The clinical management of patients with paraneoplastic syndromes usually involves four aspects: recognition of the disease as a paraneoplastic syndrome, identification of the associated tumor, treatment of the tumor, and suppression of the autoimmune response that causes neurologic damage (Dropcho, 2005). Accordingly, we believe that the management of paraneoplastic NMOSD should also include the above four steps. First, clinical characteristics should meet the diagnostic criteria of NMOSD, then the cause screening should be followed. If the immune factors are excluded and the patient is with high risk of cancer, neoplasm‐related screening should be performed. Whole‐body 18 FDG‐PET may be useful for locating the occult cancer. Paraneoplastic syndrome is the result of remote effect of a malignant neoplasm that occurs in the early stage of tumor, so multiple tumor screenings may be required. In more than 80% of patients, the tumor is found months to years after the onset of neurological symptoms (Honnorat & Antoine, 2007). In our statistics, tumors were not detected in 60.5% of patients until the onset of NOMSD, or even 18 months after the onset of NMOSD. There is no consensus that AQP4‐positive NMOSD should be monitored regularly for cancer if immunological factors are excluded, but we believe that older patients with associated high‐risk factors should be monitored. In some patients, the onset of symptoms of NMOSD lags behind the discovery of the tumor, and NMOSD occurs even after tumor treatment (Beauchemin et al., 2018; Bernard‐Valnet et al., 2019; Cai et al., 2016; Etemadifar et al., 2019; Figueroa et al., 2014; Yang et al., 2014; Yuan et al., 2019). Therefore, regular monitoring of serum AQP4 in AQP4‐positive paraneoplastic NMOSD patients may contribute to early detection of tumor recurrence or metastasis.

If the diagnosis of paraneoplastic NMOSD is definite, the core of treatment is about the primary tumor, which avoids further deterioration of the disease and is conducive to recovery. Immunomodulatory therapies are also of great significance in addition to cancer therapy. NMOSD treatment includes two steps: acute attack treatment and long‐term maintenance treatment (Kessler et al., 2016). Acute attacks of NMOSD can lead to varying degrees of inflammatory injuries. The purpose of acute treatment is to alleviate the acute inflammatory attack and minimize CNS damage (Kessler et al., 2016).
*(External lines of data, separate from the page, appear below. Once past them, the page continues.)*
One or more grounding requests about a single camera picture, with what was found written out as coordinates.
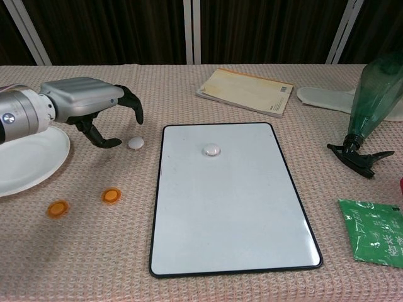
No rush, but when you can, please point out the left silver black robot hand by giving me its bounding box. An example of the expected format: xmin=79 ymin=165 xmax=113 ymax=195
xmin=39 ymin=77 xmax=145 ymax=148

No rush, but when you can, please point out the orange round magnet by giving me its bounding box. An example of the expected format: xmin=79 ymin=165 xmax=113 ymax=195
xmin=46 ymin=201 xmax=70 ymax=220
xmin=100 ymin=187 xmax=122 ymax=205

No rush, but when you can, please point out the white magnetic board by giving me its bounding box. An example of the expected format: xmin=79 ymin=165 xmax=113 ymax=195
xmin=148 ymin=121 xmax=324 ymax=278

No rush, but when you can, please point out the white paper plate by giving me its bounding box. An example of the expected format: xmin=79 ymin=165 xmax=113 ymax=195
xmin=0 ymin=125 xmax=71 ymax=198

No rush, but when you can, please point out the pink waffle tablecloth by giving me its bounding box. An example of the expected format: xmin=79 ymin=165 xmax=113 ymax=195
xmin=0 ymin=64 xmax=403 ymax=302

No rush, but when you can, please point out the yellow cover book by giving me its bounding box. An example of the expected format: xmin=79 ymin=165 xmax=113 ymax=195
xmin=195 ymin=67 xmax=293 ymax=119

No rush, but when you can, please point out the dark pleated curtain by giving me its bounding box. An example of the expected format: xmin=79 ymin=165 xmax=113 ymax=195
xmin=0 ymin=0 xmax=403 ymax=67

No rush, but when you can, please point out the white slipper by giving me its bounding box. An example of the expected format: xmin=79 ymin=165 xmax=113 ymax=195
xmin=296 ymin=86 xmax=403 ymax=122

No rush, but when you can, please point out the green sachet packet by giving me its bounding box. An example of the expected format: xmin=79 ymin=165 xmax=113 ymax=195
xmin=338 ymin=198 xmax=403 ymax=269

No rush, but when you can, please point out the white frame post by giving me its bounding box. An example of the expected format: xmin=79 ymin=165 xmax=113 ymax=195
xmin=183 ymin=0 xmax=193 ymax=65
xmin=326 ymin=0 xmax=363 ymax=65
xmin=3 ymin=0 xmax=54 ymax=67
xmin=192 ymin=0 xmax=202 ymax=65

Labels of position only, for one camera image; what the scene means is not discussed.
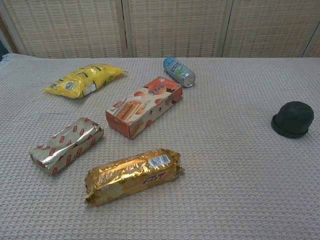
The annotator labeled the dark green round tray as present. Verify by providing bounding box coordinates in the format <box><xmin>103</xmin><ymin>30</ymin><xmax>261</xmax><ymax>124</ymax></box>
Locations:
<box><xmin>271</xmin><ymin>115</ymin><xmax>311</xmax><ymax>139</ymax></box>

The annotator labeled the dark green dome cup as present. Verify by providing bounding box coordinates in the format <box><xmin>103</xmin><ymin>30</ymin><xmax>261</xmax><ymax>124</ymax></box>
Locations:
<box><xmin>273</xmin><ymin>101</ymin><xmax>315</xmax><ymax>135</ymax></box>

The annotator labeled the orange wafer roll box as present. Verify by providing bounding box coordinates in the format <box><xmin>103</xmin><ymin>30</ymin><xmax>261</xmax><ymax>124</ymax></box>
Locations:
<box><xmin>105</xmin><ymin>76</ymin><xmax>183</xmax><ymax>140</ymax></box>

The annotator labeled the blue drink can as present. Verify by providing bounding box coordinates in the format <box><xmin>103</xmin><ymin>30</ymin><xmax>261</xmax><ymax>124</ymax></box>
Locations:
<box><xmin>163</xmin><ymin>56</ymin><xmax>196</xmax><ymax>88</ymax></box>

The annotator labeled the gold foil biscuit packet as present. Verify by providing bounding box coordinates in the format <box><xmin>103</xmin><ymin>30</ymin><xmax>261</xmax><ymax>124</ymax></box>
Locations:
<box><xmin>83</xmin><ymin>148</ymin><xmax>185</xmax><ymax>207</ymax></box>

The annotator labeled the white waffle-weave tablecloth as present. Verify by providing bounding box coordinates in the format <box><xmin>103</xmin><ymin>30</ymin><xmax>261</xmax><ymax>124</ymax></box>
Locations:
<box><xmin>0</xmin><ymin>53</ymin><xmax>320</xmax><ymax>240</ymax></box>

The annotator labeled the yellow snack bag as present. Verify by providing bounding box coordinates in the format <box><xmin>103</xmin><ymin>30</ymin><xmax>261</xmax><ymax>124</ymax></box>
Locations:
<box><xmin>42</xmin><ymin>63</ymin><xmax>129</xmax><ymax>100</ymax></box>

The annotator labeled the woven folding screen panel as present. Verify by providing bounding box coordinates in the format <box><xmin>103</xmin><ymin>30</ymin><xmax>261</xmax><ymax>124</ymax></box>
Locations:
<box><xmin>0</xmin><ymin>0</ymin><xmax>129</xmax><ymax>59</ymax></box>
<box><xmin>121</xmin><ymin>0</ymin><xmax>235</xmax><ymax>59</ymax></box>
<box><xmin>221</xmin><ymin>0</ymin><xmax>320</xmax><ymax>58</ymax></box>
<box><xmin>301</xmin><ymin>31</ymin><xmax>320</xmax><ymax>58</ymax></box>

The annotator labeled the silver red-printed foil packet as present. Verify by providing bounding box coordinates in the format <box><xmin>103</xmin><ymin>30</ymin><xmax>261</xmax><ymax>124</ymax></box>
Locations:
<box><xmin>28</xmin><ymin>117</ymin><xmax>105</xmax><ymax>177</ymax></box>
IVMP is usually the first choice of treatment in the acute phase, plasma exchange and IVIG are used as an escalatory treatment for those patients with inadequate response to IVMP (Bruscolini et al., 2019; Kessler et al., 2016). Maintenance treatment is aimed at better alleviation of symptoms and prevention of recurrence. The immunotherapy mainly includes immunosuppressive drugs in combination with low‐dose corticosteroids (Holmøy et al., 2020). Several new drugs, such as eculizumab, satralizumab, and inebilizumab, have demonstrated efficacy in phase III clinical trials targeting the maintenance phase of NMOSD (Valencia‐Sanchez & Wingerchuk, 2021). Theoretically, there is a possibility that immunosuppression may lead to tumor progression, but there is no clear evidence, and immunosuppression may have some benefits in improving nervous system damage, so there is no consensus on whether immunosuppressive agents should be used in patients with paraneoplastic NMOSD. Paraneoplastic syndromes‐associated antineuronal antigens are divided into two types (Höftberger et al., 2015). One exists in nerve cells, and its toxicity is mediated by cytotoxic T cells, often leading to irreversible cell damage or death. Another kind of antigen is located on the cell surface or synapse, which directly mediates nerve injury through direct antigen–antibody reaction. AQP4 is water channel protein widely expressed in the astrocyte cell plasma membrane. AQP4‐positive NMOSD could lead to central or peripheral nerve injury by the binding of AQP4‐specific autoantibody to APQ4 on the plasma membrane of astrocytes. Therefore, the most direct therapeutic measure is the blocking therapy, that is, to prevent AQP4‐specific autoantibodies from binding to AQP4 on astrocyte membranes. This molecule therapy is something to look forward to.

6. CONCLUSION

Here, we reported a case of AQP4‐positive paraneoplastic NMOSD related with recurrent rectal cancer and perform a retrospective analysis of previously reported cases. NMOSD is a female predominance disease with typical onset age in the third to fourth decades of life. For the elderly, NMOSD could just be the presentation in nervous system, indicating some underlying tumors. For the elderly, people at high risk of cancer and patients with poor treatment response, tumors should be suspected as an underlying cause and screened thoroughly. Paraneoplastic syndromes caused by tumor recurrence and metastasis need to be fully considered in patients with a history of cancer and clinical manifestation of NMOSD. Early detection of underlying tumors and combination of surgery and immunotherapy are critical for a good prognosis. More data are needed to further differentiate the characteristics of NMOSD caused by different types of tumors, so as to achieve more targeted cancer screening.

CONFLICT OF INTEREST

The authors declare no conflict of interest.

FUNDING

This work was supported by a grant from the National Natural Science Foundation of China (82071351).

PEER REVIEW

The peer review history for this article is available at https://publons.com/publon/10.1002/brb3.2282

Supporting information

SUPPORTING INFORMATION

Click here for additional data file. (2.1MB, docx)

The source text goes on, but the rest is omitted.